= Magnetic 3D bioprinting =

Magnetic 3D bioprinting is a process that utilizes biocompatible magnetic nanoparticles to print cells into 3D structures or 3D cell cultures. In this process, cells are tagged with magnetic nanoparticles, thus making them magnetic. Once magnetic, these cells can be rapidly printed into specific 3D patterns using external magnetic forces that mimic tissue structure and function.

==General principle==
Magnetic 3D bioprinting is an alternative to other 3D printing methods such as extrusion, photolithography, and stereolithography. Benefits of the technique include its rapid process (15 minutes – 1 hour), compared to the often days-long processes of others, the capacity for endogenous synthesis of extracellular matrix (ECM) without the need for an artificial protein substrate and fine spatial control, and the capacity for 3D cell culture models to be printed from simple spheroids and rings into more complex organotypic models such as the lung, aortic valve, and white fat.

==Process==

=== Using magnetic nanoparticles ===
The cells first need to be incubated in the presence of magnetic nanoparticles to make them susceptible to manipulation through magnetic fields. The system is a nanoparticle assembly consisting of gold, magnetic iron oxide, and poly-L-lysine which assists in adhesion to the cell membrane via electrostatic interactions. In this system, cells are printed into 3D patterns (rings or dots) using fields generated by permanent magnets. The cells within the printed construct interact with surrounding cells and the ECM to migrate, proliferate, and ultimately shrink the structure, typically within 24 hours.

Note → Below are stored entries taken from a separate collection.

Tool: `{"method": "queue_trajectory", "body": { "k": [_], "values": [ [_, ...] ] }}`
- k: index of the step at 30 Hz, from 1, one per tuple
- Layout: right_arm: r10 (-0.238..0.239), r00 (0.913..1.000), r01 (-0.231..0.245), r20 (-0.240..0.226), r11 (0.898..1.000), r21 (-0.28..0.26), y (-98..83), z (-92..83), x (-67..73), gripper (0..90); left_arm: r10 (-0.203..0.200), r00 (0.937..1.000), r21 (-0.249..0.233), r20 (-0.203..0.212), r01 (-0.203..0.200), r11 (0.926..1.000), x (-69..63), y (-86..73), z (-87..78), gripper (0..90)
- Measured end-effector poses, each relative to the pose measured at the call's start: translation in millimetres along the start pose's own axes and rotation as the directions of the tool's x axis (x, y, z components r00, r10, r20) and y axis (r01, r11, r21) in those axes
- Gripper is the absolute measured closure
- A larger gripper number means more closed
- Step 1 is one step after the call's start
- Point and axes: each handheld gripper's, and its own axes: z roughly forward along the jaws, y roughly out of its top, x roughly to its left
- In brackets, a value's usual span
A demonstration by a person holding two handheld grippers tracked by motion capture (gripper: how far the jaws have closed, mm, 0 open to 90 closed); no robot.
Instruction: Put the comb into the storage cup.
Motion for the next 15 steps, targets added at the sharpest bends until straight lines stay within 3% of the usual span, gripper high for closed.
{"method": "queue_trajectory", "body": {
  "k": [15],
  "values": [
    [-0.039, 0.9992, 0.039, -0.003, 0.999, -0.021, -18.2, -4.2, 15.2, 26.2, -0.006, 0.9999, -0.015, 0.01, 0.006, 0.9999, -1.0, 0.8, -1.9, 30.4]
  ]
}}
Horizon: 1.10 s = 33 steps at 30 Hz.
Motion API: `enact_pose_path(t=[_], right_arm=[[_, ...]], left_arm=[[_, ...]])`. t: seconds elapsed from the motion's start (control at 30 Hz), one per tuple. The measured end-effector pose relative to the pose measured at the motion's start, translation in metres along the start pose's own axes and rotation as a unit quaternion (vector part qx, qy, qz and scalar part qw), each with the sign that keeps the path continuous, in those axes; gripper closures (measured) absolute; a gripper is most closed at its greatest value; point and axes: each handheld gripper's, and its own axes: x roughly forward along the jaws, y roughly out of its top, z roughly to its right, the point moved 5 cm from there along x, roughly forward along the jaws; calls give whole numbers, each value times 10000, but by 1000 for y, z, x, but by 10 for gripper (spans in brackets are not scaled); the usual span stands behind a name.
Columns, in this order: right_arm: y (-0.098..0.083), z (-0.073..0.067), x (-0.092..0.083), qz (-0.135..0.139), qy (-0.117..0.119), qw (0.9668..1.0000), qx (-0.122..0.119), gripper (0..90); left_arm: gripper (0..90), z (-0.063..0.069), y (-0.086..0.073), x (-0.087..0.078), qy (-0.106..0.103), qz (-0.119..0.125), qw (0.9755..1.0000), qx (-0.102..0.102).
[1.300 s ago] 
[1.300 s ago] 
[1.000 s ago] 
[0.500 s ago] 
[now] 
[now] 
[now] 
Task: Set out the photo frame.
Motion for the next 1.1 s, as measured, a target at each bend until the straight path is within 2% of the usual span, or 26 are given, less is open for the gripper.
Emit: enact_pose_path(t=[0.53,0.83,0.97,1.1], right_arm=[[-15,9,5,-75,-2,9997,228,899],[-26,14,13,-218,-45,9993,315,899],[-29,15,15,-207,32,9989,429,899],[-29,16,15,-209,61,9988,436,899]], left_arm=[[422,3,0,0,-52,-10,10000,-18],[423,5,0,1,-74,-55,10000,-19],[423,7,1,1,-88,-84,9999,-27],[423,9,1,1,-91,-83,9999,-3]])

When used as a toxicity assay, this shrinkage varies with drug concentration and is a label-free metric of cell function that can be captured and measured with brightfield imaging. The size of the pattern can be captured using an iPod-based system, which is programmed using an app (Experimental Assistant) to image whole plates of up to 96 structures at intervals as short as one second.

=== Using diamagnetism ===
Cells can be assembled without using magnetic nanoparticles by employing diamagnetism. Some materials are more strongly attracted, or susceptible, to magnets than others. Materials with greater magnetic susceptibility will experience stronger attraction to a magnet and move towards it. The more weakly attracted material with lower susceptibility is displaced to lower magnetic field regions that lie away from the magnet. By designing magnetic fields through careful arrangement of magnets, it is possible to use the differences in the magnetic susceptibilities of two materials to concentrate only one within a volume.

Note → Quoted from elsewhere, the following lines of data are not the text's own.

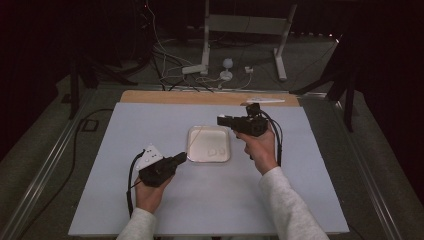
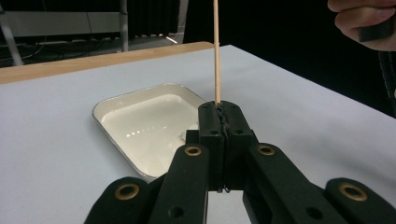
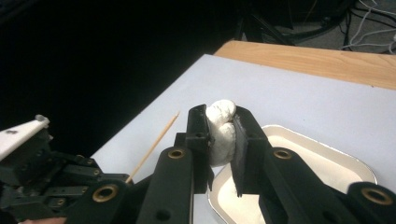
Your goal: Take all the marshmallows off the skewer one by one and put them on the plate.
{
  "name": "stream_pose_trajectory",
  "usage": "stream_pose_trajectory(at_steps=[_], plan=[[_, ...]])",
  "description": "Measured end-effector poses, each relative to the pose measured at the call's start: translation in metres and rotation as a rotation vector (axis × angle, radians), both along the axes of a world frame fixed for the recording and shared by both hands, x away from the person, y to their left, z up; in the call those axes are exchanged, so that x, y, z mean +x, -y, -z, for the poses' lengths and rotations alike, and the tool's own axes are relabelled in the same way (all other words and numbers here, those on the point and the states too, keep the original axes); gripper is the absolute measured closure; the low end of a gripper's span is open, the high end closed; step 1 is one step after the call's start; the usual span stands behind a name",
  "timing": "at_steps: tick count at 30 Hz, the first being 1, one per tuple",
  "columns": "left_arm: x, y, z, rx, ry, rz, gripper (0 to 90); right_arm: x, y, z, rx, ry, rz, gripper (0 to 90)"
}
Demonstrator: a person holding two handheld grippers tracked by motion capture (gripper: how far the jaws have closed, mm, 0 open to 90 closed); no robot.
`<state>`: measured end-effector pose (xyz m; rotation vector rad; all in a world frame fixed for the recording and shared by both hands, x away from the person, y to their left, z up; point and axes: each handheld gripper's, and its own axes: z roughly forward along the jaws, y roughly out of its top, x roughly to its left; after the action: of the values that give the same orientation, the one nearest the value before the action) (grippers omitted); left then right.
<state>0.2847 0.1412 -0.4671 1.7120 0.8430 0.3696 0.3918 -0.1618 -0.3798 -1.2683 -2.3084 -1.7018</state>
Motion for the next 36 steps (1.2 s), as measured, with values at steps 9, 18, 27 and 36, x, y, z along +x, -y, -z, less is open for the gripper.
stream_pose_trajectory(at_steps=[9,18,27,36], plan=[[0.002,-0.004,0.0,-0.024,-0.006,-0.017,90.0,0.004,0.001,0.012,-0.049,0.001,0.034,78.2],[0.002,-0.005,0.0,-0.038,-0.01,-0.022,90.0,0.008,-0.001,0.037,-0.092,-0.03,0.052,77.6],[0.003,-0.006,0.0,-0.048,-0.015,-0.028,90.0,0.01,-0.006,0.055,-0.142,-0.046,0.061,76.7],[0.004,-0.005,0.0,-0.054,-0.02,-0.033,90.0,0.007,-0.009,0.068,-0.192,-0.06,0.062,75.8]])
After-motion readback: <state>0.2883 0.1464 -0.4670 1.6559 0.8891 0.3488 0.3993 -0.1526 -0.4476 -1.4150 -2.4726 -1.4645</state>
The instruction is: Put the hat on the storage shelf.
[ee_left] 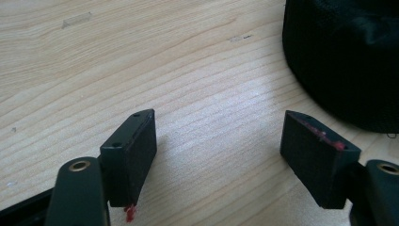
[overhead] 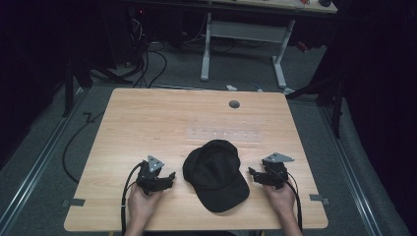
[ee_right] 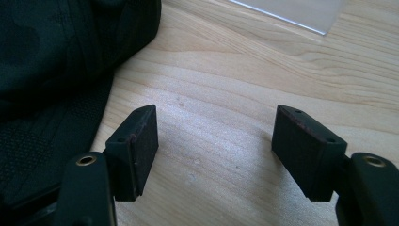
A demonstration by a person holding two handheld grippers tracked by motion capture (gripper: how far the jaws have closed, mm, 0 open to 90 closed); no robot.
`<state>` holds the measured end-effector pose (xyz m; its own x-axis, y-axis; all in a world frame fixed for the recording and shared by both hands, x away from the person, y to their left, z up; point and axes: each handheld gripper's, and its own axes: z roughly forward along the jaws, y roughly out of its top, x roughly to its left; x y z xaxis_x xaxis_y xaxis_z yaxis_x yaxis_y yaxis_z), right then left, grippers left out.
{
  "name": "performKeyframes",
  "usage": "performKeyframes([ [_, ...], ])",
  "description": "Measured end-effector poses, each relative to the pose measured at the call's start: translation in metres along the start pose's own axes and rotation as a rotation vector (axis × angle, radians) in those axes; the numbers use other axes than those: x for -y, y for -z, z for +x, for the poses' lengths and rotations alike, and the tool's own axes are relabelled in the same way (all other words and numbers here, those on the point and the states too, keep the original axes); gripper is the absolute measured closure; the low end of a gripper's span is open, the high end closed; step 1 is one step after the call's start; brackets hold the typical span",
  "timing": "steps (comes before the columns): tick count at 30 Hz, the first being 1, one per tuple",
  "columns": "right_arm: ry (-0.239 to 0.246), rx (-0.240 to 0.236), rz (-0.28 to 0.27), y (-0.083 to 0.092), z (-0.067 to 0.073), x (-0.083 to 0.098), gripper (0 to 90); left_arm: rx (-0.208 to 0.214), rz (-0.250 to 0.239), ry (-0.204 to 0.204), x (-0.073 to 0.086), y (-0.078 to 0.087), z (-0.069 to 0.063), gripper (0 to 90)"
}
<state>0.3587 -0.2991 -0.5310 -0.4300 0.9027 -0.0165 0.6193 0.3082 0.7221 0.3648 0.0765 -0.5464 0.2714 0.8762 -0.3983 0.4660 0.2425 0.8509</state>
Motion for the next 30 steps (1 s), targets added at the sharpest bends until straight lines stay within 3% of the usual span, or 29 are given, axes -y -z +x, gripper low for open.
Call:
performKeyframes([
  [20, 0.007, -0.005, 0.000, -0.0006, 0.0001, -0.0006, 32.6, -0.002, 0.000, -0.003, 0.0004, 0.0004, -0.0001, 26.8],
  [30, -0.035, 0.039, 0.003, -0.0006, 0.0027, -0.0005, 30.2, -0.002, 0.000, -0.003, 0.0006, 0.0005, -0.0002, 26.6],
])
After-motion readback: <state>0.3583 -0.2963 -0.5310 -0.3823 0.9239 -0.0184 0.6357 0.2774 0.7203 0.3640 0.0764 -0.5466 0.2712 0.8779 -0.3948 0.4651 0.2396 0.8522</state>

An example of usage of this technique is when bio-ink was formulated by suspending human breast cancer cells in a cell culture medium that contained the paramagnetic salt, diethylenetriaminepentaacetic acid gadolinium (III) dihydrogen salt hydrate (Gd-DTPA). Like most cells, these breast cancer cells are much more weakly attracted by magnets than Gd-DTPA, which is an FDA-approved MRI contrast agent for use in humans. Therefore, when a magnetic field was applied, the salt hydrate moved towards the magnets, displacing the cells to a predetermined area of minimum magnetic field strength, which seeded the formation of a 3D cell cluster.

==Applications==
Magnetic 3D bioprinting can be used to screen for cardiovascular toxicity, which accounts for 30% of cardiac drug withdrawals. Vascular smooth muscle cells are magnetically printed into 3D rings to mimic blood vessels that can contract and dilate. This system could potentially replace experiments using ex vivo tissue, which are costly and yield little data per experiment. Furthermore, magnetic 3D bioprinting can use human cells to approximate a human in vivo response better than with an animal model. This has been demonstrated by the bioassay which combines the benefits of 3D bioprinting in building tissue-like structures for study with the speed of magnetic printing.